It’s lower than after the short-powered Truss government, a big gap with the Labour Party of 47%
A survey has revealed that the approval rating for the UK’s ruling Conservative Party has dropped to its lowest level in 46 years.
According to Reuters and other sources on the 5th (local time), a poll conducted by Ipsos between the 21st and 28th of last month, asking 1,400 British adults by phone, revealed that only 20% would vote for the Conservative Party in the next general election.
This is the lowest approval rating for the Conservative Party since Ipsos started its regular poll in 1978.
The previous lowest approval rating for the Conservative Party in an Ipsos poll was 22% during the government of John Major in December 1994 and May 1995. Two years later, in the 1997 general election, Tony Blair’s Labour Party won a landslide victory.
This approval rating is even lower than the 23% in December 2022, immediately after Prime Minister Rishi Sunak took office, succeeding Liz Truss, who resigned just 49 days into her term due to policy missteps.
The opposition center-left Labour Party led the poll with 47%, 27 points ahead.
Also in a survey released by pollster YouGov on the 1st, the Conservative Party trailed behind the Labour Party by 26 points with a 20% approval rating.

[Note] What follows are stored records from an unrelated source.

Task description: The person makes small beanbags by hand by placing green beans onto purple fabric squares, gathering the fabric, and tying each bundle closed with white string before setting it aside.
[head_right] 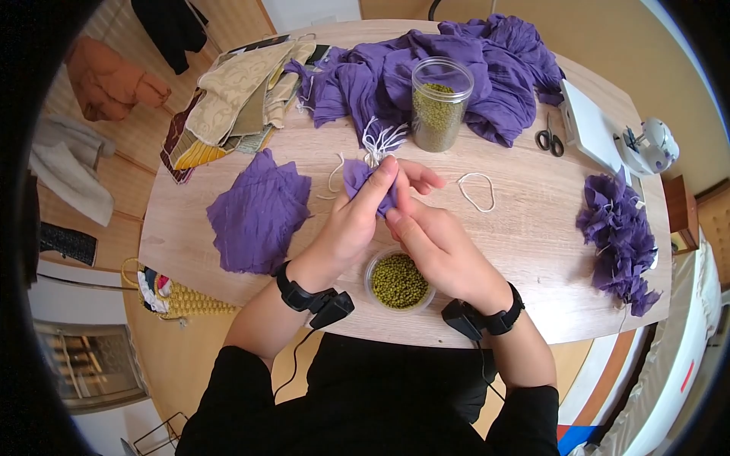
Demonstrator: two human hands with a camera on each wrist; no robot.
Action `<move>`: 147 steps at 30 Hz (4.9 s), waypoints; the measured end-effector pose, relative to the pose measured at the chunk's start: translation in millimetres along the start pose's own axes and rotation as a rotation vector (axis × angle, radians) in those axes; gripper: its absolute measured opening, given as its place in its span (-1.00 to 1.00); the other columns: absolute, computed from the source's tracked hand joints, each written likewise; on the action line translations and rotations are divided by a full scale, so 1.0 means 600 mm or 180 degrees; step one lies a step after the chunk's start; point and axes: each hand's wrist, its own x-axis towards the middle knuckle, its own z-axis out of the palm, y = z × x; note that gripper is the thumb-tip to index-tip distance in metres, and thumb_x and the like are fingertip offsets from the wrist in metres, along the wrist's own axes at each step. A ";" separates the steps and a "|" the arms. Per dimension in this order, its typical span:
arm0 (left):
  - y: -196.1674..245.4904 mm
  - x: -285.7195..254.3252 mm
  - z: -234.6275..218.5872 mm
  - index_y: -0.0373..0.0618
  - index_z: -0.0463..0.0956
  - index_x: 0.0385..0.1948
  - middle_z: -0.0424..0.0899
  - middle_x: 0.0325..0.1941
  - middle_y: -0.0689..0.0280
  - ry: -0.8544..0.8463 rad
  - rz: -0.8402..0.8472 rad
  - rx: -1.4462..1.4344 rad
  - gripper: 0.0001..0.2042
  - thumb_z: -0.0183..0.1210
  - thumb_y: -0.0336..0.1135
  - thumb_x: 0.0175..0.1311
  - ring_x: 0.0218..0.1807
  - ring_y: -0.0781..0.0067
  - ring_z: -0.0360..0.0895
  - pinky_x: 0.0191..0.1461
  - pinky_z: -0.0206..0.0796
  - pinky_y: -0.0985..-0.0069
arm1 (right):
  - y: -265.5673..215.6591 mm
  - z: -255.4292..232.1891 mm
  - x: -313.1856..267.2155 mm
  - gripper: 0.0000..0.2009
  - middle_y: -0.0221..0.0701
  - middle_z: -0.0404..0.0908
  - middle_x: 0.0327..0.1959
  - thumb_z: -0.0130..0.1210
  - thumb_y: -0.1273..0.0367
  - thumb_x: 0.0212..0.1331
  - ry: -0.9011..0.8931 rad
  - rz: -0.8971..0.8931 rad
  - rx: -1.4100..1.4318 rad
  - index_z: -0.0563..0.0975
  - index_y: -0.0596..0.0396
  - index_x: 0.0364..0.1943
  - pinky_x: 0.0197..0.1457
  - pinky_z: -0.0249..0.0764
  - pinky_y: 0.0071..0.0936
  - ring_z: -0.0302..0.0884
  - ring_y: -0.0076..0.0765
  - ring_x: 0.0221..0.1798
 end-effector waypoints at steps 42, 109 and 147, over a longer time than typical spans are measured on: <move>0.007 -0.006 -0.004 -0.30 0.75 -0.03 0.75 -0.19 0.36 0.0270 0.0383 0.0062 -0.84 0.27 -0.44 0.52 -0.29 0.66 0.57 -0.20 0.44 0.63 | -0.023 0.001 -0.008 -0.79 -0.57 0.36 -0.35 -0.10 0.26 0.68 0.0092 -0.0338 0.1140 0.47 0.10 -0.05 -0.28 0.22 -0.62 0.31 -0.64 -0.33; 0.020 -0.009 -0.020 -0.20 0.48 -0.09 0.40 -0.28 0.48 -0.1269 -0.1089 -0.0255 -0.77 -0.08 -0.25 0.70 -0.22 0.69 0.31 -0.13 0.23 0.67 | -0.033 -0.043 -0.010 -0.85 -0.51 0.73 -0.43 0.25 0.43 0.47 0.1028 -0.0395 0.1091 0.76 0.22 -0.07 -0.47 0.21 -0.76 0.44 -0.79 -0.51; 0.013 0.006 -0.027 0.10 0.20 -0.42 0.29 -0.41 0.45 0.0064 -0.0802 -0.1009 -0.66 -0.07 -0.06 0.65 -0.41 0.64 0.16 -0.32 0.03 0.60 | 0.035 -0.140 0.008 -0.87 -0.26 0.73 -0.40 0.25 0.42 0.30 0.1342 -0.0190 -0.2026 0.64 0.23 -0.28 -0.32 0.54 -0.38 0.67 -0.32 -0.42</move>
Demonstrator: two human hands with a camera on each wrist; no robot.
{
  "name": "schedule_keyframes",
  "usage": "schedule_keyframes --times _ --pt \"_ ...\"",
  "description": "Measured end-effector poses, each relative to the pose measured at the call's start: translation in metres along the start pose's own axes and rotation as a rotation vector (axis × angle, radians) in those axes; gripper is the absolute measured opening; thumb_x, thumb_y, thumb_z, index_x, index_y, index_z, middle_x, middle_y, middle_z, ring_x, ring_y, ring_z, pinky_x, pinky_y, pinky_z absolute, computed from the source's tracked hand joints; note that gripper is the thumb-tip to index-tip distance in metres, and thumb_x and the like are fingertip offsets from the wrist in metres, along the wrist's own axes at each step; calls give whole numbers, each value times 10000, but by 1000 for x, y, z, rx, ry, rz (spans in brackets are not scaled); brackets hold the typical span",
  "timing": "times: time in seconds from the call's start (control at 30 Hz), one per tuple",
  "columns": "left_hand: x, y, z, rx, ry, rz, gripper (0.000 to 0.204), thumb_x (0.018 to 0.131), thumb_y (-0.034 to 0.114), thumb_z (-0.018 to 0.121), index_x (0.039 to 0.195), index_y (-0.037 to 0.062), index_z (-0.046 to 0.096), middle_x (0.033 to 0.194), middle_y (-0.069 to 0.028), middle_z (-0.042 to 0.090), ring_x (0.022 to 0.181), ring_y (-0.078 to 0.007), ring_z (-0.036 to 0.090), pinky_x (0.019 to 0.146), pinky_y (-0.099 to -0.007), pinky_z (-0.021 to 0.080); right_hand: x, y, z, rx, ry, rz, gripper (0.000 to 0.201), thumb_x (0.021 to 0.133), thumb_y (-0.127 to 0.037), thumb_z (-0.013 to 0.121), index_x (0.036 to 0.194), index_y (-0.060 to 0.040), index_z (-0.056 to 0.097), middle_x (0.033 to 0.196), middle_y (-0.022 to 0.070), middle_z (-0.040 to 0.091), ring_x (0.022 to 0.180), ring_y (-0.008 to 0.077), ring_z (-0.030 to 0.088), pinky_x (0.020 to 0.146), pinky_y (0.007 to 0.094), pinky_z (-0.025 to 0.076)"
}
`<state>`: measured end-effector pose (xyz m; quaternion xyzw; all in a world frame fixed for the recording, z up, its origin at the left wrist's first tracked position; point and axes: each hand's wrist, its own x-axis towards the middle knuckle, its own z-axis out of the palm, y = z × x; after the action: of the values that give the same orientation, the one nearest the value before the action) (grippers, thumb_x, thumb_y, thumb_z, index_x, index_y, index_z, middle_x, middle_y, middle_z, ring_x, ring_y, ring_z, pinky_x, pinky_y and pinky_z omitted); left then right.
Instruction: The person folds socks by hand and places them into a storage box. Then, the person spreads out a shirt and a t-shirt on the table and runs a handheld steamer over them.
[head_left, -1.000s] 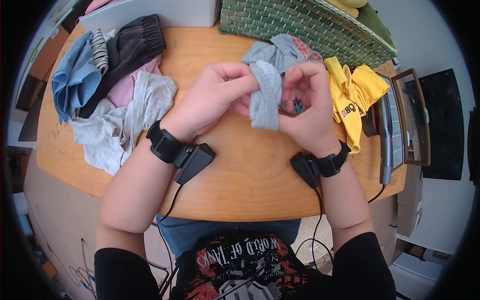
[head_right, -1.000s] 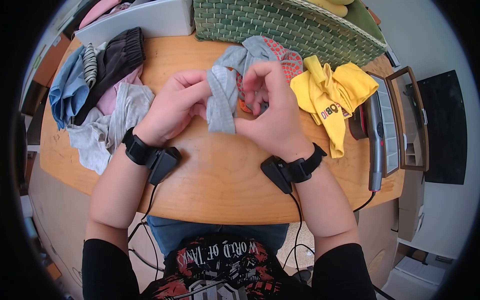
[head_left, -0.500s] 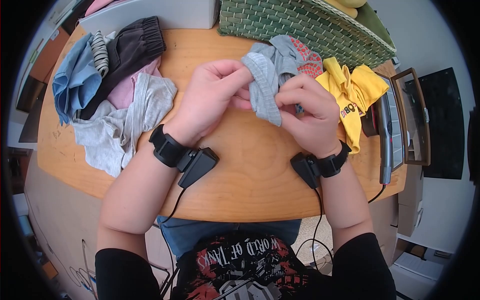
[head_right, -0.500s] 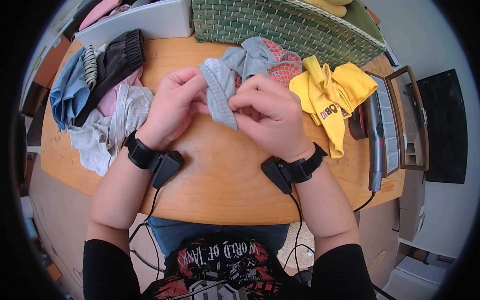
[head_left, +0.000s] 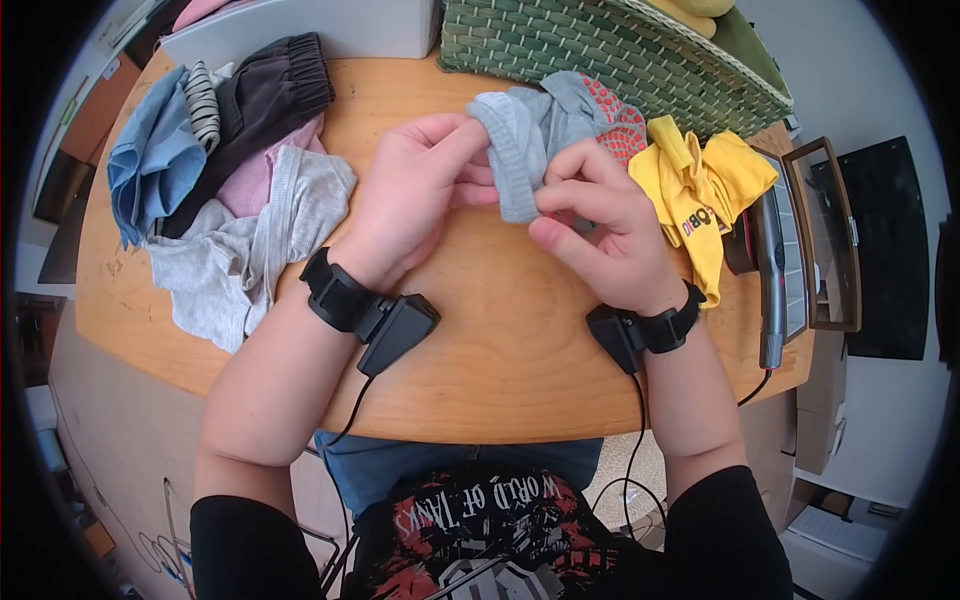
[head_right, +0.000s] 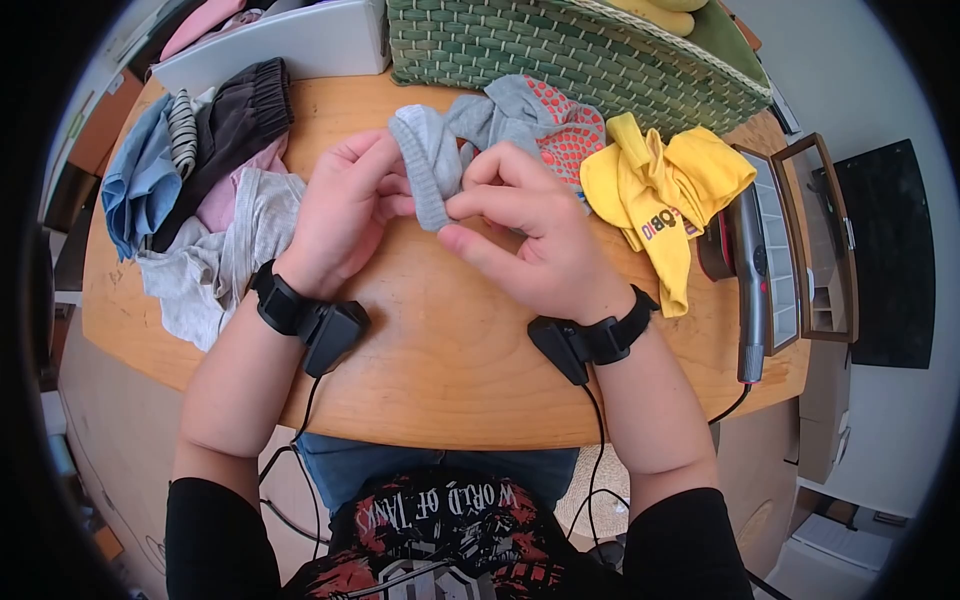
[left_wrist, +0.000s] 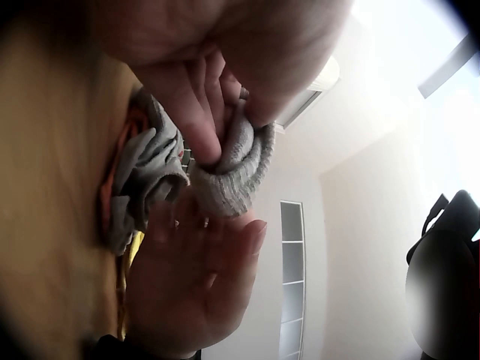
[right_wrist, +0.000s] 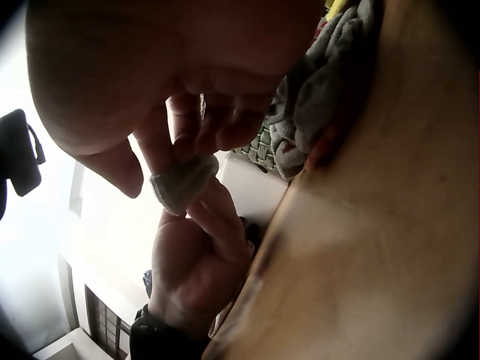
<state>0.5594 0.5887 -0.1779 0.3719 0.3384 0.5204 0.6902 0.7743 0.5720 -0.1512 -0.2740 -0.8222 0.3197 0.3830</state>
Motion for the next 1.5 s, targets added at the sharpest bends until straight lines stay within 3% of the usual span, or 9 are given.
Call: schedule_keyframes --times 0.43,0.73,0.83,0.9,1.0,1.2,1.27,1.37,1.5 --pt "3 1 -4 -100 -12 -15 226 1030 223 605 1005 12 681 947 -85 734 829 -154 726 734 -264 606 1 4 5 -66 134 23 112 866 -31 752 968 2 719 924 31 598 729 97 541 624 233 442" --pt "4 5 -6 -160 -37 -26 215 1031 209 603 1004 10 679 934 -76 724 813 -142 716 739 -254 605 -2 10 7 -116 253 41 217 780 -30 841 971 -5 742 892 17 640 698 76 560 591 215 457" --pt "5 4 -8 -153 -38 -9 212 1032 204 600 1013 7 677 968 -87 729 839 -154 721 764 -266 609 -1 12 7 -35 337 22 373 750 -23 865 1088 -12 707 1024 26 648 767 82 584 631 214 497" --pt "1 5 -3 -124 -36 12 209 1031 198 602 1030 3 677 991 -87 731 865 -156 723 778 -269 608 4 3 13 236 408 98 547 745 -10 868 1235 -20 626 1192 47 610 865 102 604 690 219 536" --pt "-8 3 15 -46 -64 36 206 1029 183 605 1064 -6 677 1037 -87 731 914 -155 723 802 -274 607 5 -3 20 186 308 124 649 755 -9 863 1323 -22 549 1293 59 556 958 115 606 783 235 566" --pt "-4 0 6 209 -184 80 219 986 88 646 1171 -30 657 1111 -98 708 962 -137 702 836 -262 580 3 15 11 128 306 27 547 804 17 810 1303 13 585 1247 66 593 1107 144 632 930 290 570" --pt "-2 1 6 410 -48 302 282 953 29 648 1228 -35 635 1137 -94 701 1013 -127 681 857 -251 556 0 14 12 169 305 88 514 823 20 790 1298 23 595 1239 74 600 1126 155 633 934 294 569" --pt "-1 1 8 394 -118 427 321 939 -5 629 1258 -37 620 1169 -86 696 1070 -122 660 880 -246 542 0 11 14 245 308 160 467 854 17 763 1294 33 609 1223 85 618 1125 166 643 939 298 566" --pt "1 2 1 462 -225 367 325 990 28 602 1310 -23 578 1268 -68 645 1130 -140 635 923 -289 544 -1 20 9 174 311 75 444 885 12 736 1310 30 609 1209 88 643 1068 162 665 939 296 563"
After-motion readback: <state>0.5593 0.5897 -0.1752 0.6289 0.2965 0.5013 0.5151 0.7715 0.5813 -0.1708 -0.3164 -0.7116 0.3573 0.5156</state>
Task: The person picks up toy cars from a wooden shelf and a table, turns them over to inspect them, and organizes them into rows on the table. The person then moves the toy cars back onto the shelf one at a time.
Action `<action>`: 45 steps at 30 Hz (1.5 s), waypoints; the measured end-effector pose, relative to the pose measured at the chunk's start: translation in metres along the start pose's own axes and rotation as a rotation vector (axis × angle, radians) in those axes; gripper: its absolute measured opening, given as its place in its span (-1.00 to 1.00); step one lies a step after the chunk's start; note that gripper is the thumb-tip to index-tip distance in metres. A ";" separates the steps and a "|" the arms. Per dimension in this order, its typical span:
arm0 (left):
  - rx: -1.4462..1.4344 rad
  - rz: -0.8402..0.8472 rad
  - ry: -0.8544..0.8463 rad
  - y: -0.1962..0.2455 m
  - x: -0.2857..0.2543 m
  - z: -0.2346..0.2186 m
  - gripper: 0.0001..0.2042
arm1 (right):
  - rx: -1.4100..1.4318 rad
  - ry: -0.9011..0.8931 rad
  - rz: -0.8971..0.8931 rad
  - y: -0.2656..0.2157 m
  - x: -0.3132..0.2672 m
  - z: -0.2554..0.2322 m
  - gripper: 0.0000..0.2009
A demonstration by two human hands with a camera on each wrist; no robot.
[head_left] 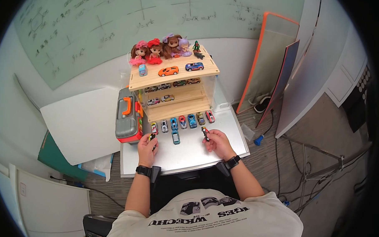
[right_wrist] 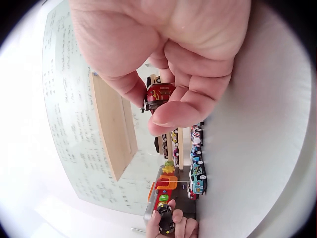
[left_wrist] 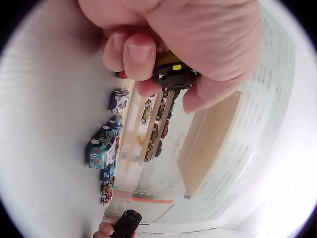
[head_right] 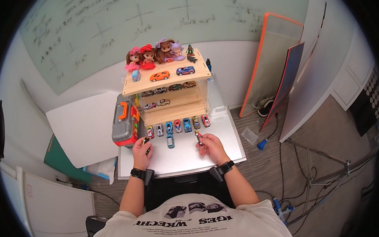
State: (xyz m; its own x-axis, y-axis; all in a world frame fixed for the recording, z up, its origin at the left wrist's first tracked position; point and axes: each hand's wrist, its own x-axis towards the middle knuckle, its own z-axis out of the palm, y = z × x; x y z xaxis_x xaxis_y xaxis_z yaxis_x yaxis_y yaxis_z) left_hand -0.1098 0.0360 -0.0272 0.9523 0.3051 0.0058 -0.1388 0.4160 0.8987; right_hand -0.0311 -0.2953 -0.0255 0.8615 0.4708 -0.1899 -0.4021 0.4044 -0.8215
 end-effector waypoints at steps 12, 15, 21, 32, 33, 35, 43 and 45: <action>0.364 0.015 -0.065 0.006 -0.007 0.018 -0.52 | 0.008 0.004 -0.027 0.002 -0.001 0.001 -0.87; 0.411 0.027 -0.049 0.006 -0.007 0.019 -0.53 | -0.022 -0.016 -0.027 0.000 -0.001 0.002 -0.87; 0.413 -0.021 -0.088 0.002 -0.006 0.014 -0.54 | 0.005 -0.024 0.000 0.001 0.001 0.000 -0.87; 0.298 -0.052 -0.198 0.008 -0.007 0.010 -0.23 | 0.064 -0.018 0.041 -0.008 0.002 0.003 -0.87; 0.290 -0.058 -0.208 0.009 -0.007 0.010 -0.22 | 0.073 -0.011 0.040 -0.008 0.003 0.003 -0.87; 0.304 -0.064 -0.205 0.008 -0.006 0.009 -0.23 | 0.073 -0.012 0.043 -0.007 0.003 0.003 -0.87; 0.319 -0.087 -0.186 0.006 -0.006 0.008 -0.30 | 0.068 -0.023 0.034 -0.006 0.004 0.002 -0.87; 0.305 -0.055 -0.212 0.008 -0.007 0.009 -0.32 | 0.063 -0.011 0.034 -0.006 0.004 0.003 -0.87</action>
State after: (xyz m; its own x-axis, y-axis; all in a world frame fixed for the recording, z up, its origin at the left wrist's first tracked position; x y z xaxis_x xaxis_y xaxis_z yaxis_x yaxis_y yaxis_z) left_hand -0.1148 0.0291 -0.0164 0.9956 0.0922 0.0157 -0.0288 0.1432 0.9893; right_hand -0.0257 -0.2934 -0.0196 0.8436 0.4939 -0.2107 -0.4501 0.4365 -0.7790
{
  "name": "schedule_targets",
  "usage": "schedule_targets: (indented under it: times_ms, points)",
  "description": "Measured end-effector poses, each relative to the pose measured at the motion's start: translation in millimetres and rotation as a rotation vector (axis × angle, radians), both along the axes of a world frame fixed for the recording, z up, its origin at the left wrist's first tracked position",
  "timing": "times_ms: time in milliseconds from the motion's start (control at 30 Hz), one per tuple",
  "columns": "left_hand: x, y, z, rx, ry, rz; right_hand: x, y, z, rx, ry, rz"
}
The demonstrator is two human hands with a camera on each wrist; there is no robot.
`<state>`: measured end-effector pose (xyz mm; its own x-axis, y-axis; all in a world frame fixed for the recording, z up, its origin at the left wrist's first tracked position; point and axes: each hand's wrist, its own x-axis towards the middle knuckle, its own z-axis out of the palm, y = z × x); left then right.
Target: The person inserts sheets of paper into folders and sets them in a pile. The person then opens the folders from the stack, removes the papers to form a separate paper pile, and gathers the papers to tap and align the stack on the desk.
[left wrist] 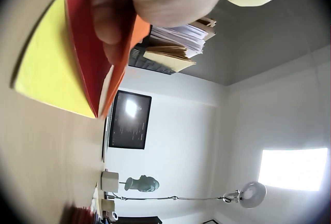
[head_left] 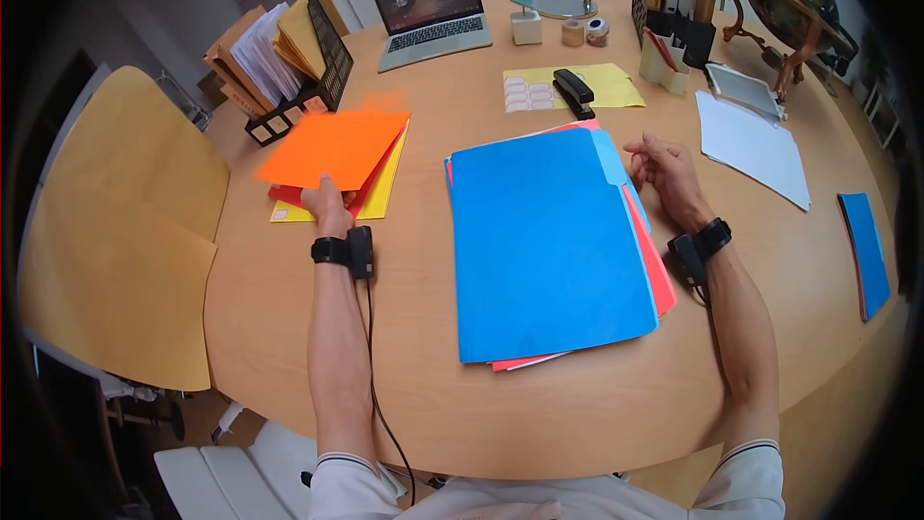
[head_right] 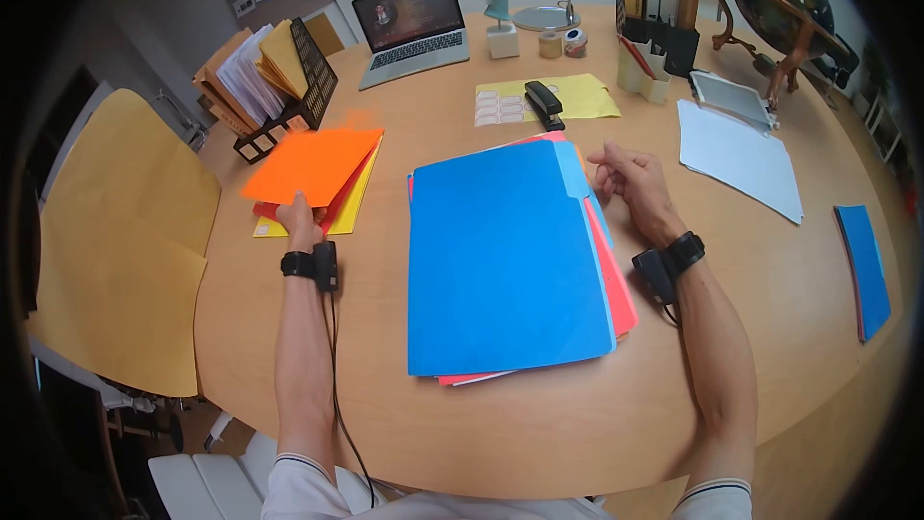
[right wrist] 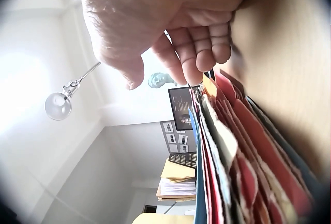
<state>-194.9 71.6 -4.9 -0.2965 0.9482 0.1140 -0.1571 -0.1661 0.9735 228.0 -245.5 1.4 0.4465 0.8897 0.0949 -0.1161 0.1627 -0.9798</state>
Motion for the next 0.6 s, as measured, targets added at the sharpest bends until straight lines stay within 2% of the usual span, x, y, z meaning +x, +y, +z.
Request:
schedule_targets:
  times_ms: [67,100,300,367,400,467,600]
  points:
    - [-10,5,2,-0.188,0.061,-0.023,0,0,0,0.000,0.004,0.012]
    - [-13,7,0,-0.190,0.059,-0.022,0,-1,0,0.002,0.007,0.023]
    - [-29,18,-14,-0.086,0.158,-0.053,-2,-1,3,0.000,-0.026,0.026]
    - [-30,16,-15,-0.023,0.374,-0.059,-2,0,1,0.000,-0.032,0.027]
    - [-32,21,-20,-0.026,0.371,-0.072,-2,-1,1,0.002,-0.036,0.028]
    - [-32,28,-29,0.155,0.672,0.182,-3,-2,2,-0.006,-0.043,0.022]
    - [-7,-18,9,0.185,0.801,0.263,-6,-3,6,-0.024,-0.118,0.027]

In the 2019 general election led by former Prime Minister Boris Johnson, the Conservative Party took power with a 43.6% vote share and 365 seats in the House of Commons, but its recent approval rating has been halved.
The Conservative Party’s popularity is believed to have been dragged down by a difficult economic situation, including two consecutive quarters of negative economic growth in the second half of last year, a series of losses in important by-elections this year, and controversy over the policy of deporting asylum seekers to Rwanda.
Although the general election in the UK is expected to be held in October of this year, there is talk of an early general election in May, mainly among the opposition parties.
Prime Minister Sunak, who has the power to decide the timing of the general election, stated in January that “the general election will be held in the second half of this year.”